What you return should be the lines from the first line of the records below through the line holding "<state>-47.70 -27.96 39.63", unchanged.

> DATA PROVIDED
- Opening Delimiter -
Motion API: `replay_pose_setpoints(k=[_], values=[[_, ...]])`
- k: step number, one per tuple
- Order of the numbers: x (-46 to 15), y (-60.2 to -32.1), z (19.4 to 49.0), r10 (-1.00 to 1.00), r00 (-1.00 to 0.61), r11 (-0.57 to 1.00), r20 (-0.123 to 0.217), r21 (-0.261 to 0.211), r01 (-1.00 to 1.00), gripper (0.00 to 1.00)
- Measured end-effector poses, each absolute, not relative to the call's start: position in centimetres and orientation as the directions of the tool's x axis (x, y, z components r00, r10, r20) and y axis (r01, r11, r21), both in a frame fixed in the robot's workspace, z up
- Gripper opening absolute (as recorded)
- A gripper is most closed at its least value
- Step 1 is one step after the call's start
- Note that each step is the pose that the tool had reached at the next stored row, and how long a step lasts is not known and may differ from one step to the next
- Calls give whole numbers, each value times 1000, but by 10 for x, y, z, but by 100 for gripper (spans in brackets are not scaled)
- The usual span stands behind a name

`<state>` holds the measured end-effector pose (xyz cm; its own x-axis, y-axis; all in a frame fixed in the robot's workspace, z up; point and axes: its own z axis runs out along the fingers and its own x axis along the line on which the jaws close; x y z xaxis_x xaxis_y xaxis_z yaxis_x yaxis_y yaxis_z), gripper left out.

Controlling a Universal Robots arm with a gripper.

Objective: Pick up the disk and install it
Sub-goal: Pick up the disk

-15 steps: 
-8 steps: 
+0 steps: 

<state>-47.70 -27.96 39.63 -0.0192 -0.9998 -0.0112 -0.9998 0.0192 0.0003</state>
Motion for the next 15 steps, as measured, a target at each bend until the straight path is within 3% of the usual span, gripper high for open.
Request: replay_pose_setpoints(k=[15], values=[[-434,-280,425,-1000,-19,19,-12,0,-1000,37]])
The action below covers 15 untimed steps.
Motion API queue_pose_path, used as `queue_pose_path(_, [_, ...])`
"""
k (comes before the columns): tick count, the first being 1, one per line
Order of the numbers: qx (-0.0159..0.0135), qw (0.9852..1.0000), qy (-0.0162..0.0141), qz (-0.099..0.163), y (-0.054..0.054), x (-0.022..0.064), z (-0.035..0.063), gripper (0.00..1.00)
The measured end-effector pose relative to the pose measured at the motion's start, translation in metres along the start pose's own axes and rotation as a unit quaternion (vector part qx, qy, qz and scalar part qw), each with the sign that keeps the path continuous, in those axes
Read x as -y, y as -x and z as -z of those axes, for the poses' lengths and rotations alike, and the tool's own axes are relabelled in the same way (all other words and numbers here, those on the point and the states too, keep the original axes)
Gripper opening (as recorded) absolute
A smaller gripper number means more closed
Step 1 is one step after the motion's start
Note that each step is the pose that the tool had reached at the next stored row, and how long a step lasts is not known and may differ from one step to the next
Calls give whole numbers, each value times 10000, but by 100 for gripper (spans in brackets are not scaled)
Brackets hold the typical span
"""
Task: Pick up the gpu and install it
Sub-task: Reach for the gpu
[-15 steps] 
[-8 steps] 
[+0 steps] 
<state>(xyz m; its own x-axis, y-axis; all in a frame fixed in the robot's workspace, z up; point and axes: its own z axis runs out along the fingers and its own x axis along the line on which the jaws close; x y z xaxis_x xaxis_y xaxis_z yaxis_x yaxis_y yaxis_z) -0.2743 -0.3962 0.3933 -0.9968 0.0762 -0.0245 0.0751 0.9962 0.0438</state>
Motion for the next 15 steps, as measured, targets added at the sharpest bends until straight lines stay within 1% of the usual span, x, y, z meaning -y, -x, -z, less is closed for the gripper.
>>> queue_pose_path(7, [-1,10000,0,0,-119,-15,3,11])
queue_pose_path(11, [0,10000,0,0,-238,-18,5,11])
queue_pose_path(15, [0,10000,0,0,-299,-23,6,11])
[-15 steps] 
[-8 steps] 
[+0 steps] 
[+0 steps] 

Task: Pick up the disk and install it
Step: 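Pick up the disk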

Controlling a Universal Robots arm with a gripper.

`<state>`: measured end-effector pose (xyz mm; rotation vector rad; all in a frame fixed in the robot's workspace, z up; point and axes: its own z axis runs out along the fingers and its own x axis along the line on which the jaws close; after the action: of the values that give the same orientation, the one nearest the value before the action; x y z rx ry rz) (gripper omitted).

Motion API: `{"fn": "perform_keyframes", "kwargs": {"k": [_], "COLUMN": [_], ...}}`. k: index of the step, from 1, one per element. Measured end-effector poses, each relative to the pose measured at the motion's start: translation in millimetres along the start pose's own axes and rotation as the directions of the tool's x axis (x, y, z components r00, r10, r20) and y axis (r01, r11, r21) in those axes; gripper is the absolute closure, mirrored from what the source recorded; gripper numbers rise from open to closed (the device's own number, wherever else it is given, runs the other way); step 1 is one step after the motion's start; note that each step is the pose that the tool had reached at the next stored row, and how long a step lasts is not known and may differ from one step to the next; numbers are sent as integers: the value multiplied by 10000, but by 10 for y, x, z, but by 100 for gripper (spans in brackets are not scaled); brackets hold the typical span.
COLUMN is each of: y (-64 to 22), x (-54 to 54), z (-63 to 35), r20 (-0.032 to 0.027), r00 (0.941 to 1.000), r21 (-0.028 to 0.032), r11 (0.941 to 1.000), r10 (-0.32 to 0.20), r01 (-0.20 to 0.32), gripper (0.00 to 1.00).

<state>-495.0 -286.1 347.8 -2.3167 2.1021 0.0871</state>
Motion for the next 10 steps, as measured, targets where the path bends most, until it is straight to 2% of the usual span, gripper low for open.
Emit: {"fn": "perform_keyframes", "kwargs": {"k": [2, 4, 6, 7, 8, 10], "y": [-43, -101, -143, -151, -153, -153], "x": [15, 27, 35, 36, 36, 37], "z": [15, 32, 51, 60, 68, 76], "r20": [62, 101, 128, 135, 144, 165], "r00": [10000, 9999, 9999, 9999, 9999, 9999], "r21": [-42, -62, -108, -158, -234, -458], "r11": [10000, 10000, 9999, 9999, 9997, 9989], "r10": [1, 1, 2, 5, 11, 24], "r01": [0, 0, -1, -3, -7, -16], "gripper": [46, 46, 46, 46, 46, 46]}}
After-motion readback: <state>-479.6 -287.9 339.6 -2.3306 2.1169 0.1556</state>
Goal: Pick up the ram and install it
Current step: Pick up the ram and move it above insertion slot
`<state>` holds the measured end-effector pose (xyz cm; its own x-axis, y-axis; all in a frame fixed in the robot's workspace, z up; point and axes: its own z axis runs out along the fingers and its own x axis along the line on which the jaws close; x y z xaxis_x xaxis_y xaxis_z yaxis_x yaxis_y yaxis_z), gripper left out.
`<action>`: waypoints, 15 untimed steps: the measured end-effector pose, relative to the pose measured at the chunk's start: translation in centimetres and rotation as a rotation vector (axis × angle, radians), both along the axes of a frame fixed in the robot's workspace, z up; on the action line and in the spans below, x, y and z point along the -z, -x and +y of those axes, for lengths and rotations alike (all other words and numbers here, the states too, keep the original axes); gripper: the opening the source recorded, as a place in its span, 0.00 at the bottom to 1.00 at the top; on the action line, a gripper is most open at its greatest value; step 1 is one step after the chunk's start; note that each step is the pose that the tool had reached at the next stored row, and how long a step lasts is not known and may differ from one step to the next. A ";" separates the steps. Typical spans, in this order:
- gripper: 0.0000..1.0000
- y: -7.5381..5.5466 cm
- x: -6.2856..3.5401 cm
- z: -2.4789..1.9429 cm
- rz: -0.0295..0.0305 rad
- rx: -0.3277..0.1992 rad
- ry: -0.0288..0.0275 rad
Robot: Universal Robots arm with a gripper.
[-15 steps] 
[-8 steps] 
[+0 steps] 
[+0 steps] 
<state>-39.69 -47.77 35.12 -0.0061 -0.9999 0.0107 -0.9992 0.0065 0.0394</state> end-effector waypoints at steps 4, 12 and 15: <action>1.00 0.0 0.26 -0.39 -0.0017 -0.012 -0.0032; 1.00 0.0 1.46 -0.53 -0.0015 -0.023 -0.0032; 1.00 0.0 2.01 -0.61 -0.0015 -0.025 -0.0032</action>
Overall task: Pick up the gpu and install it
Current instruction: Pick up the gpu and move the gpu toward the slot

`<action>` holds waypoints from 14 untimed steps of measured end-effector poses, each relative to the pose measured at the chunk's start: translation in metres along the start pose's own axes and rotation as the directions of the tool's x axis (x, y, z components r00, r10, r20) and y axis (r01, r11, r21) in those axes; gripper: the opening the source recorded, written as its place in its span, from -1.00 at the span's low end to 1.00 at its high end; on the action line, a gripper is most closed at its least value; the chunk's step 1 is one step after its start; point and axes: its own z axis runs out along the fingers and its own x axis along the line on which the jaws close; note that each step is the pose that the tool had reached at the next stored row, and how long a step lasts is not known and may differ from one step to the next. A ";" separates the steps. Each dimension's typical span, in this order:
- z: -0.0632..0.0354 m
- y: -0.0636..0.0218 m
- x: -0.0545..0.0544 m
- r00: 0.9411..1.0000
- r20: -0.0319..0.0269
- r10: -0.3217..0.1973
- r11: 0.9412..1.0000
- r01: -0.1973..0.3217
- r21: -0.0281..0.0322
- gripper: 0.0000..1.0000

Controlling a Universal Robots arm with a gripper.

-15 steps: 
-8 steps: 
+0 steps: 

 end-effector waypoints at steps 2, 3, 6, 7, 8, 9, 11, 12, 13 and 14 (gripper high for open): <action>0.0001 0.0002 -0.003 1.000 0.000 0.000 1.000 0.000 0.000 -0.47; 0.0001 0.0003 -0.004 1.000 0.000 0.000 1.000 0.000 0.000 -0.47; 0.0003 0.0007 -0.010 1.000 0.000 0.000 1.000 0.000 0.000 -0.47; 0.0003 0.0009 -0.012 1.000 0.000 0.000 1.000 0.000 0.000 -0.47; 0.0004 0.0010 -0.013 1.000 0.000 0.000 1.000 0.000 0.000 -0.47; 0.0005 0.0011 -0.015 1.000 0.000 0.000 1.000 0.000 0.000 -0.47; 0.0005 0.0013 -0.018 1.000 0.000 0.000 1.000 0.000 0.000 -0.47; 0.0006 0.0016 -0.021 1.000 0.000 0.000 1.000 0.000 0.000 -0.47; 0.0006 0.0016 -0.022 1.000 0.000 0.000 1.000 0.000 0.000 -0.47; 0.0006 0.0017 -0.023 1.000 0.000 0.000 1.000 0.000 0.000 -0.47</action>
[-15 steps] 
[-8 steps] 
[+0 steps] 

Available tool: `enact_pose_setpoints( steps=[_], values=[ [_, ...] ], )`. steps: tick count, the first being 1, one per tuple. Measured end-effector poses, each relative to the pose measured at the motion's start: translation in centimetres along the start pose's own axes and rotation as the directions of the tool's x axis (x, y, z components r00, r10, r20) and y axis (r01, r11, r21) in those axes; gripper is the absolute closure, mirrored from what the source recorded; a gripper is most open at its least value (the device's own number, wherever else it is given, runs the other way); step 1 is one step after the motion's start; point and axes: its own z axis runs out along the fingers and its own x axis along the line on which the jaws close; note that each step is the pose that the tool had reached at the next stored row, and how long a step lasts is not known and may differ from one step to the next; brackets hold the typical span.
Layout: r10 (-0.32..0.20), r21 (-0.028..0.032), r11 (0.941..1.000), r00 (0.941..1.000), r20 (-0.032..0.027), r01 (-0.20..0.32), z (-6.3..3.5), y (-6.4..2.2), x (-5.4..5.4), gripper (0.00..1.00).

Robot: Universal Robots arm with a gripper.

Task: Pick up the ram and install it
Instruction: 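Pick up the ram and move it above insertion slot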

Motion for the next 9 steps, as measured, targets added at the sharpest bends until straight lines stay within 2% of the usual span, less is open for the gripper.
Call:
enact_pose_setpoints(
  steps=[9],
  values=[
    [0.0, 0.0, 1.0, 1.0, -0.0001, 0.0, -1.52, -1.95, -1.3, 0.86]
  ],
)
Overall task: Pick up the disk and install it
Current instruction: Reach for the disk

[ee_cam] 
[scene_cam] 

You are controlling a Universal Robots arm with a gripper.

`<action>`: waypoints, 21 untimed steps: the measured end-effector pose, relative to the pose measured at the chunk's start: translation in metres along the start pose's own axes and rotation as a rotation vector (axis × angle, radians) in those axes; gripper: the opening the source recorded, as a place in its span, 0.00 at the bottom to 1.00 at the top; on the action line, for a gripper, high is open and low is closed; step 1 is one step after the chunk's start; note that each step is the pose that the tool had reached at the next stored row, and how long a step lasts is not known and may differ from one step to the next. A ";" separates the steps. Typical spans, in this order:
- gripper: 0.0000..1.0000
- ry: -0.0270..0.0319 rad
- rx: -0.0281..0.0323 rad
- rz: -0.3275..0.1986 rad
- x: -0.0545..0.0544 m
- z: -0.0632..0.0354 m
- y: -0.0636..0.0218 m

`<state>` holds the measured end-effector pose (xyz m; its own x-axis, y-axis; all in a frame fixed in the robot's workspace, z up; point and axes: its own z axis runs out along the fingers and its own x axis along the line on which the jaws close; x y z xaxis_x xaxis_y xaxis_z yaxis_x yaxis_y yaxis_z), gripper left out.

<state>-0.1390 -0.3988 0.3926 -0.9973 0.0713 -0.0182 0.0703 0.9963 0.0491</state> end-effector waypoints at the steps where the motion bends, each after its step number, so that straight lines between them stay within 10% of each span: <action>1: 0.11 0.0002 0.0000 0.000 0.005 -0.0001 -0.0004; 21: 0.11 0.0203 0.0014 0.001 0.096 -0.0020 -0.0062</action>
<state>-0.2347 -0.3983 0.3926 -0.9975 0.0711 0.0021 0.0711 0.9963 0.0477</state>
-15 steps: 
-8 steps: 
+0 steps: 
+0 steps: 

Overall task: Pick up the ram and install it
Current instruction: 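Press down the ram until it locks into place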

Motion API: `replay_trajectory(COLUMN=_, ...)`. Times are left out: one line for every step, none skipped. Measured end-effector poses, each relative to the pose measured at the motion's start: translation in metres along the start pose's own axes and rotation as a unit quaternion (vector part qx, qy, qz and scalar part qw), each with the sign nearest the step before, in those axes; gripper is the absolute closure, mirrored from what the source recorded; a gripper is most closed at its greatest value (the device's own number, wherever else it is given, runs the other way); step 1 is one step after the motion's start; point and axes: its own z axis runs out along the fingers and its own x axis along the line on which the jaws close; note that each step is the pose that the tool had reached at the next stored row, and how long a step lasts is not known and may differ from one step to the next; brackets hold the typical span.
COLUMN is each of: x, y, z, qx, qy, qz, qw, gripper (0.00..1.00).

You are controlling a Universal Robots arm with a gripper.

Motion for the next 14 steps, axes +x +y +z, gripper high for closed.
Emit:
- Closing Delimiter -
> EXPECTED ANSWER
Motion API: `replay_pose_setpoints(k=[_], values=[[_, ...]])`
- k: step number, one per tuple
- Order of the numbers: x (-46 to 15), y (-60.2 to -32.1), z (19.4 to 49.0), r10 (-1.00 to 1.00), r00 (-1.00 to 0.61), r11 (-0.57 to 1.00), r20 (-0.123 to 0.217), r21 (-0.261 to 0.211), r01 (-1.00 to 1.00), gripper (0.00 to 1.00)
- Measured end-effector poses, each absolute, not relative to the call's start: position in centimetres and orientation as the directions of the tool's x axis (x, y, z components r00, r10, r20) and y axis (r01, r11, r21), both in a frame fixed in the robot's workspace, z up
- Gripper opening absolute (as recorded)
- A gripper is most closed at its least value
- Step 1 is one step after the call's start
- Note that each step is the pose that the tool had reached at the next stored row, and how long a step lasts is not known and may differ from one step to the next
- Calls give whole numbers, each value times 1000, but by 10 for x, y, z, but by 100 for gripper (spans in brackets are not scaled)
- The usual span stands behind a name

`<state>` holds the measured end-effector pose (xyz cm; its own x-axis, y-axis; all in a frame fixed in the robot's workspace, z up; point and axes: its own z axis runs out along the fingers and its own x axis along the line on which the jaws close; x y z xaxis_x xaxis_y xaxis_z yaxis_x yaxis_y yaxis_z), gripper left out.

Controlling a Universal Robots arm with a gripper.

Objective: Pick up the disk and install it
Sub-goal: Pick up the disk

-15 steps: 
-8 steps: 
+0 steps: 

<state>-47.70 -27.96 39.63 -0.0192 -0.9998 -0.0112 -0.9998 0.0192 0.0003</state>

The output above is complete as it stands.